• **What you will do**: Determine how many lines of the listing below hold the string "door". Reply only with the number.

• **Available data**:
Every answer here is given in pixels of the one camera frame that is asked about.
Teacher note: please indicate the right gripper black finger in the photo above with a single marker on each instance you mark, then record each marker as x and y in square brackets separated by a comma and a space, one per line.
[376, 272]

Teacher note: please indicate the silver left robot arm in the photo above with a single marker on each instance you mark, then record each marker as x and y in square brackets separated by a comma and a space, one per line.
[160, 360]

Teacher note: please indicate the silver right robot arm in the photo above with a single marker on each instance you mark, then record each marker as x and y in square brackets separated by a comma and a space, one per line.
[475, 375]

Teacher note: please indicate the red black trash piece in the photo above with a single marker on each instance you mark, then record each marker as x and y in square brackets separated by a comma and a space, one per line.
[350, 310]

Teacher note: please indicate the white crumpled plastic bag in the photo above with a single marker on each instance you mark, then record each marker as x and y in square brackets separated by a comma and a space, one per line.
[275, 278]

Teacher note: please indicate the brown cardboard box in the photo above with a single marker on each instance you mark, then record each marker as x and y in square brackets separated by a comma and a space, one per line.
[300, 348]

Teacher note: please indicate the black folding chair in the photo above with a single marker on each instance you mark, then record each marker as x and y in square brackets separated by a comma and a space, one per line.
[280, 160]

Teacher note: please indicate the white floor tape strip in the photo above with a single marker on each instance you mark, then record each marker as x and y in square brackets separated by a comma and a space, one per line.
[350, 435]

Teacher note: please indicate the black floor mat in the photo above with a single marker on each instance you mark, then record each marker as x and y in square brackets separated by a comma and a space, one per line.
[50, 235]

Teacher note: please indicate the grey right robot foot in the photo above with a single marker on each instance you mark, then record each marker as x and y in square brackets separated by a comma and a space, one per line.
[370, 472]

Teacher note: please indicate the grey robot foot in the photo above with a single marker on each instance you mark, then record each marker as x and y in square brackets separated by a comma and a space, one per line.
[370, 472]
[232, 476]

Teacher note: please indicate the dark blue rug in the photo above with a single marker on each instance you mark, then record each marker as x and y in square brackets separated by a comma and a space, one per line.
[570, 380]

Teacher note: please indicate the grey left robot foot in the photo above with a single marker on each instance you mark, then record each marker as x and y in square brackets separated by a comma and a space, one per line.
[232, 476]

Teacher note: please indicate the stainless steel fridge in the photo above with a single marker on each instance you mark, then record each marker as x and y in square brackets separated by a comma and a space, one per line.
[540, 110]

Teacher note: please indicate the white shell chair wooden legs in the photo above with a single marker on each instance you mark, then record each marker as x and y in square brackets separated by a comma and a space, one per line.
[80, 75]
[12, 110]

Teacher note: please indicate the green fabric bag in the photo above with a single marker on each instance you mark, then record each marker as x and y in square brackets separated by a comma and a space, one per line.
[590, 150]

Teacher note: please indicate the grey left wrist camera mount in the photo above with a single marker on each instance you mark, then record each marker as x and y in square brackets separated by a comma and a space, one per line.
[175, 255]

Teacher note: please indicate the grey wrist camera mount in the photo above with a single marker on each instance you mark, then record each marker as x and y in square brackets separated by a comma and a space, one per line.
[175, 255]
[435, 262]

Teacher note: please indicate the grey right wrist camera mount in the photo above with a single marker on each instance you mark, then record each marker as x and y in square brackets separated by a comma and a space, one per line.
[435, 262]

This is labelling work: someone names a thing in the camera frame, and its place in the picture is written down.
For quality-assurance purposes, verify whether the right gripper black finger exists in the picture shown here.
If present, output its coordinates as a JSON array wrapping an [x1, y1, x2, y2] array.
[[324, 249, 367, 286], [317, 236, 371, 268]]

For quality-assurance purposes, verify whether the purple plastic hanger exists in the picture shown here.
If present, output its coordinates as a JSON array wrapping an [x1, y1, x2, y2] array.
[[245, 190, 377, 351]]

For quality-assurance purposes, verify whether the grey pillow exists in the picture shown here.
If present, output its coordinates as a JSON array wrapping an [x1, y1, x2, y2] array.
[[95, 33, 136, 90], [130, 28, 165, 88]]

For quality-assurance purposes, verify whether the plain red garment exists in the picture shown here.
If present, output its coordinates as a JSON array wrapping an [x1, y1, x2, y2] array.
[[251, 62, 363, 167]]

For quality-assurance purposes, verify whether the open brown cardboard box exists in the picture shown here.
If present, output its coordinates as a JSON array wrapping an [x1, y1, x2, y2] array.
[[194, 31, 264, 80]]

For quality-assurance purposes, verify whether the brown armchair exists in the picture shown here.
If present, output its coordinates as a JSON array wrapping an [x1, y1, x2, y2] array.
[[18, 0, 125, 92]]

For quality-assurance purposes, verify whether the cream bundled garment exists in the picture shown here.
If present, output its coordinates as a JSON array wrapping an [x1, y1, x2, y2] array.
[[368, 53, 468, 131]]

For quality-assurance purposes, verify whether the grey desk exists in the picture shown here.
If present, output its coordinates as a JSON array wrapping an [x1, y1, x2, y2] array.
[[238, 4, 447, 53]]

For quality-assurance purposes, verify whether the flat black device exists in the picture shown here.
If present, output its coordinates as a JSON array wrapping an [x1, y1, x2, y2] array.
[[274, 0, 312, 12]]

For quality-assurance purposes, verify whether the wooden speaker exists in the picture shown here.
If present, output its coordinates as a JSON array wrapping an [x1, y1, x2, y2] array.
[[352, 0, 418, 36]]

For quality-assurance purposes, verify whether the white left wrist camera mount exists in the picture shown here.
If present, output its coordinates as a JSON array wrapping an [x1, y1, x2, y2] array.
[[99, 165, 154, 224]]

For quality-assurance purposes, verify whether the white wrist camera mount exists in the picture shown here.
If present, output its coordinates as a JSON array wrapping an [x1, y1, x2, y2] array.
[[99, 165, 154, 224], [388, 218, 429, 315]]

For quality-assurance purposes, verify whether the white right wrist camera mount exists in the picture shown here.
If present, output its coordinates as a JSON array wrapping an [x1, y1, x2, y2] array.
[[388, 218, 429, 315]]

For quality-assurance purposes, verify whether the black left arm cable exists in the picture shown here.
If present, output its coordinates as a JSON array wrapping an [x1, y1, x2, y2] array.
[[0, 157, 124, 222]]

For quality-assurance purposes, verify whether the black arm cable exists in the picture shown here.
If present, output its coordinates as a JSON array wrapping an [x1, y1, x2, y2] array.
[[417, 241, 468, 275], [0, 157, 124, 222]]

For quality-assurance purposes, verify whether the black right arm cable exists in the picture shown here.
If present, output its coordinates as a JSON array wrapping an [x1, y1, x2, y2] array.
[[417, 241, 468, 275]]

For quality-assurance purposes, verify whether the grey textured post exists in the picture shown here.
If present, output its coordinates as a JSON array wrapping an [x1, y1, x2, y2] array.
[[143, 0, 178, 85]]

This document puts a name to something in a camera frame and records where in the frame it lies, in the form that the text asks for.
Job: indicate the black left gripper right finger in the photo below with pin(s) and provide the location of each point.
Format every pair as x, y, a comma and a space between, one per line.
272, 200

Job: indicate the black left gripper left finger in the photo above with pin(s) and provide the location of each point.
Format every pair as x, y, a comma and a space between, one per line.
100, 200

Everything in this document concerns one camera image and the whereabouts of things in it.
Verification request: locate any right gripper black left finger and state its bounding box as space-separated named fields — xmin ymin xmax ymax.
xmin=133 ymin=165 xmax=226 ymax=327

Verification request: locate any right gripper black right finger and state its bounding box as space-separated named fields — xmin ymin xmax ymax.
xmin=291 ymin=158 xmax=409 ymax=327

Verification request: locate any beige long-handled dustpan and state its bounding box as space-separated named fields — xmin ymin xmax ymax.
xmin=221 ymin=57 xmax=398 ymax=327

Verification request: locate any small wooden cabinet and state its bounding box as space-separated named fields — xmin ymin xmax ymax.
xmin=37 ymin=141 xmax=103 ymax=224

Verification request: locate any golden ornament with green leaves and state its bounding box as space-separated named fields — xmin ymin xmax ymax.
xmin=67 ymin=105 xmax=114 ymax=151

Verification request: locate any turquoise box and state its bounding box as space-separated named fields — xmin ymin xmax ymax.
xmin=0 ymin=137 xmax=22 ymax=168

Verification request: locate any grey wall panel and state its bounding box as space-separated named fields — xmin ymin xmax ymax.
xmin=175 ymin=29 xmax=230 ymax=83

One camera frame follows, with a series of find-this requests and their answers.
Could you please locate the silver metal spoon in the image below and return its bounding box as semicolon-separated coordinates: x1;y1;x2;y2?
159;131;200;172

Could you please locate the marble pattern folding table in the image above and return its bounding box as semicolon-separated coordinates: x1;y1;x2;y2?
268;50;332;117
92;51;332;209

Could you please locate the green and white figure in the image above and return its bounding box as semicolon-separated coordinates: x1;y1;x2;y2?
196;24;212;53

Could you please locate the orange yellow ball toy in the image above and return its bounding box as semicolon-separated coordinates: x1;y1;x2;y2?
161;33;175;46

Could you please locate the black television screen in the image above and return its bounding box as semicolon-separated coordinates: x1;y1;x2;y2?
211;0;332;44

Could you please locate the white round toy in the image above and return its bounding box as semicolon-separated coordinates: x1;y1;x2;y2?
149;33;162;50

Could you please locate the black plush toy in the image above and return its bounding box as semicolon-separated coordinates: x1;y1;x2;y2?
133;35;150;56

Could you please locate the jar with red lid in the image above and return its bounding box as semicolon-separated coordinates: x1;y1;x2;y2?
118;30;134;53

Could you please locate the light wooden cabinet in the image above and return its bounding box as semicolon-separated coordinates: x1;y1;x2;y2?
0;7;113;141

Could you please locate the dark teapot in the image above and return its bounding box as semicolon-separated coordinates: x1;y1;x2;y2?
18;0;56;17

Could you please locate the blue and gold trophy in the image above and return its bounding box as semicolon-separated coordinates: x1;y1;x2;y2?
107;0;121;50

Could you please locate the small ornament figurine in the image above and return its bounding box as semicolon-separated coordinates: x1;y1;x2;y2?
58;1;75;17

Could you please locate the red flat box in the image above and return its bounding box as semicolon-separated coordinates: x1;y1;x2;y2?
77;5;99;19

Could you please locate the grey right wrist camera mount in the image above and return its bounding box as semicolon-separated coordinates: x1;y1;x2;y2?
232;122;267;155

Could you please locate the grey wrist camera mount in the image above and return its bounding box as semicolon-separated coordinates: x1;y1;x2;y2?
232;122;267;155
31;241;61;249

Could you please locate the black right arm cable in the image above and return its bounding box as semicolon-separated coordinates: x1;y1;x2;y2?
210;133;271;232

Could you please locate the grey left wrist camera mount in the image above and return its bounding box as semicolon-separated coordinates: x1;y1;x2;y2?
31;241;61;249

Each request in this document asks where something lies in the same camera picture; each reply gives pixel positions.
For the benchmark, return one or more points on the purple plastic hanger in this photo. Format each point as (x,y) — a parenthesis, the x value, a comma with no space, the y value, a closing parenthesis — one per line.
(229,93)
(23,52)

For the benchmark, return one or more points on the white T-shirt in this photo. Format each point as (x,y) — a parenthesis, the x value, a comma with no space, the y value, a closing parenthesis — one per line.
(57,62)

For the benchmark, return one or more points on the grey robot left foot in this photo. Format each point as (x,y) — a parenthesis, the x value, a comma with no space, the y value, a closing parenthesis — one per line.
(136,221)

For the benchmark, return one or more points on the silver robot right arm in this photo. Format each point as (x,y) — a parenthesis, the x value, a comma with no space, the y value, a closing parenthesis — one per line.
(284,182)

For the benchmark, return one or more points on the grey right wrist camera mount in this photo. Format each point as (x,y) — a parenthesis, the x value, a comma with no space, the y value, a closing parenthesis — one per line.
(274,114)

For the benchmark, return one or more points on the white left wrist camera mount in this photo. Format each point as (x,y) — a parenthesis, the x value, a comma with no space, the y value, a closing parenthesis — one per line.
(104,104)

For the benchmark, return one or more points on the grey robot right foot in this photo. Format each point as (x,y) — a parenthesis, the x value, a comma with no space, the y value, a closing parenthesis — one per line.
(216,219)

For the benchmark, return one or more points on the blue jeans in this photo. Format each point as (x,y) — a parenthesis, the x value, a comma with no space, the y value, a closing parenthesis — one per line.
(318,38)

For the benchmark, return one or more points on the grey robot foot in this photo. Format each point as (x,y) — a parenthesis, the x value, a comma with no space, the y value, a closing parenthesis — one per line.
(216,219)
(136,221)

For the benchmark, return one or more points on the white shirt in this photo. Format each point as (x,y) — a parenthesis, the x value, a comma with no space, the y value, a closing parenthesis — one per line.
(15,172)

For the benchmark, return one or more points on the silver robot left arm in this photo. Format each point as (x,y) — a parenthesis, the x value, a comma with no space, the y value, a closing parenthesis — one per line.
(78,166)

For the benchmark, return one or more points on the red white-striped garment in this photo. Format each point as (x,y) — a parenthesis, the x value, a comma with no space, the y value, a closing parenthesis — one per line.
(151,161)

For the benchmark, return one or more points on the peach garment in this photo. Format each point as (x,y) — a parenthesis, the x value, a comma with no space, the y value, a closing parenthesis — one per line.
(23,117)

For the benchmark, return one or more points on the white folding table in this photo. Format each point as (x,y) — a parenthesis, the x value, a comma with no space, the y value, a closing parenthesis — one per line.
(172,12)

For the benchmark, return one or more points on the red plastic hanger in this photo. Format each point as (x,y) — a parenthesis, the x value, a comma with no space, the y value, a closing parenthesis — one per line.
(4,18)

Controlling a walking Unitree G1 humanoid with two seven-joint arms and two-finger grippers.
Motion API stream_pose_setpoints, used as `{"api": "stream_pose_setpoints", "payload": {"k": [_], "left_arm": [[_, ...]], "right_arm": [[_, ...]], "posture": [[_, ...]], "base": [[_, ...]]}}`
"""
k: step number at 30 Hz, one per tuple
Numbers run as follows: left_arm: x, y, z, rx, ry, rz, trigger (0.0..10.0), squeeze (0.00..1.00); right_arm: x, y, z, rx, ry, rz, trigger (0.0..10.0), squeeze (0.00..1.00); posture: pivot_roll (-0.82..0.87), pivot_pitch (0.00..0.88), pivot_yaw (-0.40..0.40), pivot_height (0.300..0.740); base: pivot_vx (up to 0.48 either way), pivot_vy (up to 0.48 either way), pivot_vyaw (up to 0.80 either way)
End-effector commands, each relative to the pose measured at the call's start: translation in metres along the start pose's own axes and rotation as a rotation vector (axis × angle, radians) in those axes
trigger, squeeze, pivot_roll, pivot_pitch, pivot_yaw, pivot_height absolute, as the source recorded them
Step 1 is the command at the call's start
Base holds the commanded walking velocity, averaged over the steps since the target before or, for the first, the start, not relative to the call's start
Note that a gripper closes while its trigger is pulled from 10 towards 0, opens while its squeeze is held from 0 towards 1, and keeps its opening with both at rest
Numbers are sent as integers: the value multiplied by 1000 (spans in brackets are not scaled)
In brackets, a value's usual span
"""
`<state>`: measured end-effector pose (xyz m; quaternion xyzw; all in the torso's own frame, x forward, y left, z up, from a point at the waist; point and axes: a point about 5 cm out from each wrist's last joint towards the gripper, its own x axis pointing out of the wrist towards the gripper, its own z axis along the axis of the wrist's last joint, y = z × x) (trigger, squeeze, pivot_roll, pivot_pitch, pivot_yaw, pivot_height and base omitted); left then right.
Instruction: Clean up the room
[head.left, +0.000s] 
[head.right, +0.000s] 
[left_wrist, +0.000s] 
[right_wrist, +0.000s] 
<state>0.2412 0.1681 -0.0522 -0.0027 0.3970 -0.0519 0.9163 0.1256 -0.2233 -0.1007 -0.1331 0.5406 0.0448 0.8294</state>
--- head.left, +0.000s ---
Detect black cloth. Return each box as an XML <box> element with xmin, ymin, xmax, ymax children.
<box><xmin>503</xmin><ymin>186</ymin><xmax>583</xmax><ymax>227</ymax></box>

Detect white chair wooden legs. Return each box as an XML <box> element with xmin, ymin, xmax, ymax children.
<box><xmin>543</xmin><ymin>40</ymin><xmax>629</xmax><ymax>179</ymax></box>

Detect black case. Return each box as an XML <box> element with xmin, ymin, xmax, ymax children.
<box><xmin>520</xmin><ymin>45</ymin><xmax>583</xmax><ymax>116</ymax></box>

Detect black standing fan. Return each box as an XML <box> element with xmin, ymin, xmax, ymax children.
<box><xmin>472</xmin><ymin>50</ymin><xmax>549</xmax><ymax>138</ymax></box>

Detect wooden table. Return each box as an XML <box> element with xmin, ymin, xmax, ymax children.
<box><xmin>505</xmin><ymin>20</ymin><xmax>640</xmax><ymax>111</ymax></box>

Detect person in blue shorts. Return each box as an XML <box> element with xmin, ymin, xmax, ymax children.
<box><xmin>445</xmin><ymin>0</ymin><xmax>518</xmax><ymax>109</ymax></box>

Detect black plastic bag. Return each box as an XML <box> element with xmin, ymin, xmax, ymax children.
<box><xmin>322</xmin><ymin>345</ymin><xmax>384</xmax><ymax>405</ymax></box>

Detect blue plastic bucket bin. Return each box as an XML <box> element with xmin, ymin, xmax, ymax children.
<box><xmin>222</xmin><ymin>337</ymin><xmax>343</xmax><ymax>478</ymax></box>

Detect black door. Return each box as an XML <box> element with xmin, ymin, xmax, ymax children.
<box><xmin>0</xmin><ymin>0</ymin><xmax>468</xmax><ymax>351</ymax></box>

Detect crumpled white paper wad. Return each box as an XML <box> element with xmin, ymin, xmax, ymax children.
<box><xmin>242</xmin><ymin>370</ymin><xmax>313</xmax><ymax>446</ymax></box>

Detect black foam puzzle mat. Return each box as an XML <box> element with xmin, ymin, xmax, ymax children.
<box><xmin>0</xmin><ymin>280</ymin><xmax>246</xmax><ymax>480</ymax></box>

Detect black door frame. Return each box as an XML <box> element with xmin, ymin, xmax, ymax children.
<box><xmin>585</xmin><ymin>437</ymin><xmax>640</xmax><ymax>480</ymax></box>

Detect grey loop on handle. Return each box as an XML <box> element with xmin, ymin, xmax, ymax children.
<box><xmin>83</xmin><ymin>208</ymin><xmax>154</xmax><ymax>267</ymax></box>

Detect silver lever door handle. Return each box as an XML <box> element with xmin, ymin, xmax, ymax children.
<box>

• **Answer section**: 3